Anybody know what to spray this stuff with that will actually kill it? We've tried Grazon P+D, 2-4 D and I believe Surmount in our Coastal field, nothing seems to kill it..... Might knock the above ground part down but as soon as a rain hits it's back up again. Hogs seem to be spreading it around from what I can tell, looks like they eat the fruits and then deposit them wherever they please. I would post a picture but Flash 9 is required and I'm using an iPad at the moment. Thanks


----------



## Vol (Jul 5, 2009)

Greyhorse said:


> Anybody know what to spray this stuff with that will actually kill it? We've tried Grazon P+D, 2-4 D and I believe Surmount in our Coastal field, nothing seems to kill it..... Might knock the above ground part down but as soon as a rain hits it's back up again. Hogs seem to be spreading it around from what I can tell, looks like they eat the fruits and then deposit them wherever they please. I would post a picture but Flash 9 is required and I'm using an iPad at the moment. Thanks


Neighbor said he had to spray 3 years in a row to get rid of his nettle with P&D.....I have had real good results using Milestone and it is labeled for Horsenettle....has some residual but is great on grasses .

Regards, Mike


----------



## Greyhorse (Jun 22, 2009)

Thanks, was just reading about Milestone and ForeFront, they sound promising. Dang stuff is nasty and hard to get rid of!


----------



## Hand&Hand Farms (Feb 5, 2011)

That stuff is hard to get rid of. Glad to see another DB fan on here. I wish I could get a new one.


----------



## Greyhorse (Jun 22, 2009)

hay&litter said:


> That stuff is hard to get rid of. Glad to see another DB fan on here. I wish I could get a new one.

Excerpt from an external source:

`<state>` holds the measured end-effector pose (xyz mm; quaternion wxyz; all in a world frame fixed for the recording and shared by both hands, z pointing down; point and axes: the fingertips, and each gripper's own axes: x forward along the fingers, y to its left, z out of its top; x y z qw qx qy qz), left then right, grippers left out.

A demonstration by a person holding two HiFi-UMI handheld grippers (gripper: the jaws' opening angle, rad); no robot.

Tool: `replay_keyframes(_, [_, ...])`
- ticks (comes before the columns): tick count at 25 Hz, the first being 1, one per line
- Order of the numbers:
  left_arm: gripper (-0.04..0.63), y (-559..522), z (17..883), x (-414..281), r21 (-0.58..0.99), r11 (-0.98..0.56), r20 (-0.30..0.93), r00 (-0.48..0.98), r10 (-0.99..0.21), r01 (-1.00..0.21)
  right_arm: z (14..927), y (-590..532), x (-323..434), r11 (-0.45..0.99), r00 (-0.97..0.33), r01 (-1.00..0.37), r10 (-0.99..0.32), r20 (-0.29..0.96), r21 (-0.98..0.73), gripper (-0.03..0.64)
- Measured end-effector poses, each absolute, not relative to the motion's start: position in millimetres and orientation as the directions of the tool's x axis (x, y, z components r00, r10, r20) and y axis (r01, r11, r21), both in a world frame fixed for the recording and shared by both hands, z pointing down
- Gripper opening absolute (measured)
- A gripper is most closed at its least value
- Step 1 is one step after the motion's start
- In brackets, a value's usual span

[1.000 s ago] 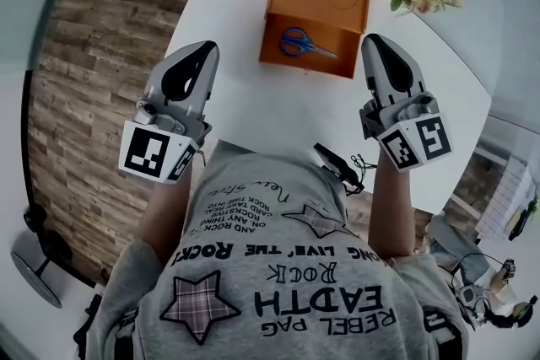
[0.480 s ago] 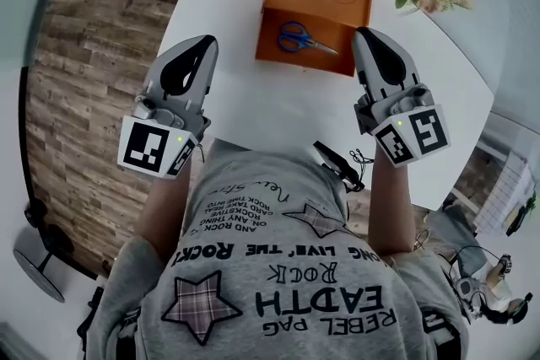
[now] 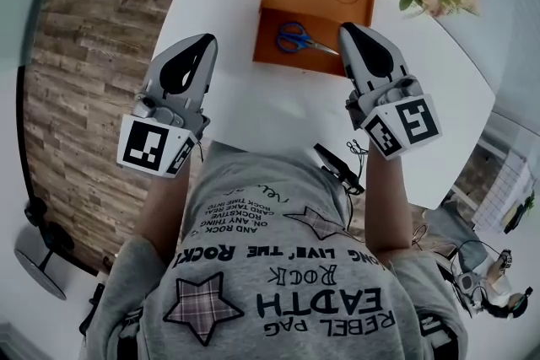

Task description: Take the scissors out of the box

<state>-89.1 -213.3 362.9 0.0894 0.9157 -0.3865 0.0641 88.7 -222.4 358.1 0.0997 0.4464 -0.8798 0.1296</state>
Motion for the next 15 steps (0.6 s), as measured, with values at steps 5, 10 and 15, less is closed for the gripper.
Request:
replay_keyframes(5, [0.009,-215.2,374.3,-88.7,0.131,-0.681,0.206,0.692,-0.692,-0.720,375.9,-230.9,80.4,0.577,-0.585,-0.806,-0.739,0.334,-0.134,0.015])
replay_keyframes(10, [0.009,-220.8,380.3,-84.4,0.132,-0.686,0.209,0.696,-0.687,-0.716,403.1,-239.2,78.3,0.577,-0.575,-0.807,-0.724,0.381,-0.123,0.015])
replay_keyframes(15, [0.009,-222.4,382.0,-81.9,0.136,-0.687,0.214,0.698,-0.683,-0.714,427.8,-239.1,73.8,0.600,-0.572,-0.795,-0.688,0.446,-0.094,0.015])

Yep, pretty good tractor, runs forever on a tank of fuel. I wish the power shift or hydra shift I think is what it's called worked right on mine. It only works on 1 & 3...... Afraid a previous owner ran it out of adjustment and with water in the trans too long. If that worked in all gears it would be a great square baler tractor, as is it's still pretty good.


----------



## cwright (Oct 19, 2011)

Where do you buy Milestone?


----------



## Vol (Jul 5, 2009)

cwright said:


> Where do you buy Milestone?


Charles I get mine at Sevier Farmers Co-op, and I would think that Jefferson Farmers would also carry it.

Regards, Mike


----------



## mlappin (Jun 25, 2009)

If this is the same stuff we have, we've always been told to get soil tests as it prefers acidic soils. Like I said though, if it's the same and that's what we've been told.


----------



## Vol (Jul 5, 2009)

mlappin said:


> If this is the same stuff we have, we've always been told to get soil tests as it prefers acidic soils. Like I said though, if it's the same and that's what we've been told.


Horsenettle is a deeply rooted spiny plant with a tomato like seed fruit....nasty stuff. Heres some pics. It grows where it pleases.

http://www.google.co...iw=1280&bih=579

Regards, Mike


----------



## mlappin (Jun 25, 2009)

Vol said:


> Horsenettle is a deeply rooted spiny plant with a tomato like seed fruit....nasty stuff. Heres some pics. It grows where it pleases.
> 
> http://www.google.co...iw=1280&bih=579
> 
> Regards, Mike


Yup, same stuff.


----------



## cwright (Oct 19, 2011)

Vol said:


> Charles I get mine at Sevier Farmers Co-op, and I would think that Jefferson Farmers would also carry it.
> 
> Regards, Mike


Jeff Co-Op didnt have it on the shelf so will check Sevier. I have some Horsenettle and Maypop and was lookong for something that would really kill it. 24d just solws it down a little.
Directions say it is OK to mix with 24 D for broadcast spraying.


----------